Marvel first mutant The Man in the Sky

"The Man in the Sky!" was published in 1962, but it is striking how close it is to the mutants of the X-Men comics. The script toys with the idea mutants were not the next evolutionary step of the human race but were instead created due to elevated radiation levels resulting from nuclear tests. It's easy to forget that this was indeed Lee's original idea for the origin of mutants, which explains why the X-Men were sometimes referred to as the "Children of the Atom." What's more, early X-Men comics do indeed suggest Lee envisioned most mutants as possessing telepathic and telekinetic powers; early issues of X-Men saw Xavier pull off some infrequent telekinetic feats, while at one point Magneto went for a telepathic stroll.
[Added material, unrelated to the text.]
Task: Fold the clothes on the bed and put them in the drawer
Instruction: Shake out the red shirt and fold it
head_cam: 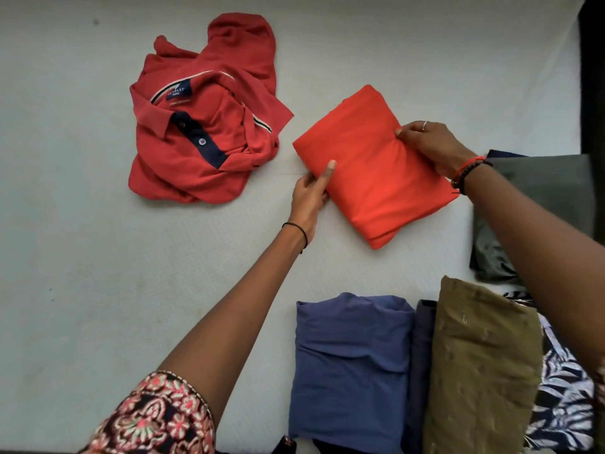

Notice the idea that humans hate and fear that which they do not understand; although this concept isn't seen in the first few issues of X-Men, it didn't take Lee long to introduce it, and it became the defining theme in the franchise.

For his part, Stan Lee actually forgot Amazing Adult Fantasy #14. As he reflected in an editorial in Marvel Age #104, Jim Salicrup's discovery took him by surprise. "The Man in the Sky!" feels as though it was intended to be the beginning of an ongoing story arc, but Amazing Adult Fantasy was discontinued and it was forgotten. It's probably a good thing because while there are enough thematic similarities between the short story and the Uncanny X-Men, they are also very different; in fact, the idea of a hidden society of superhumans sounds rather more like the Inhumans. Had Lee continued the story, or even remembered it, no doubt the X-Men would never have come to exist.